**ABOUT THIS TASK**
Work through the data line by line, gathering every line that has the word "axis".

**RECORDS FOR THE TASK**
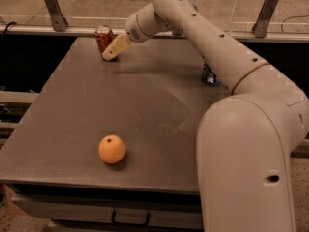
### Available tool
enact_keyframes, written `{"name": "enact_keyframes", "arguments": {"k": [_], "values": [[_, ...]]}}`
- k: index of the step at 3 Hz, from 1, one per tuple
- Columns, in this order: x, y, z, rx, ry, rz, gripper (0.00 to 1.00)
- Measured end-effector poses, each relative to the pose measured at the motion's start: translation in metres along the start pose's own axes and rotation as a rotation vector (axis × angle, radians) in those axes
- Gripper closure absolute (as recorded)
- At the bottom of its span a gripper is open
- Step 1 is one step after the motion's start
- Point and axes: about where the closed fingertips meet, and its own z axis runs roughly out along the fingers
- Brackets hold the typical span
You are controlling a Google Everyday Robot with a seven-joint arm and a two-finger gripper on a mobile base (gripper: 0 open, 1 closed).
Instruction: Pick coke can
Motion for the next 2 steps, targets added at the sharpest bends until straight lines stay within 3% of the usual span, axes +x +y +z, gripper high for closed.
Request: {"name": "enact_keyframes", "arguments": {"k": [1, 2], "values": [[-0.015, 0.006, 0.024, -0.026, -0.05, 0.02, 0.0], [-0.022, 0.01, 0.039, -0.038, -0.077, 0.029, 0.18]]}}
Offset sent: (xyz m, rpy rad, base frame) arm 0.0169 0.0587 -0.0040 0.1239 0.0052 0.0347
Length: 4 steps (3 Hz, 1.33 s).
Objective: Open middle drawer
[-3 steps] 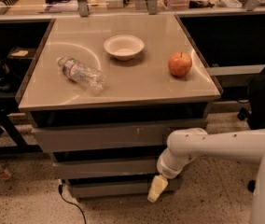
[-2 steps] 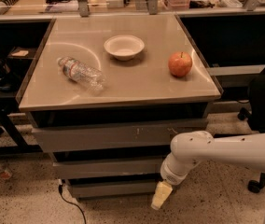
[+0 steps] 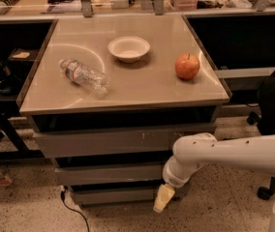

**THE COMPLETED TASK**
- Measured end-effector poses, each relative to the pose measured at the motion's start: translation in metres along the start pose's own axes and rotation as a rotation vector (axis × angle, radians) in those axes
- Point and axes: about where the closed fingertips meet, and its own z axis runs roughly out along the fingers

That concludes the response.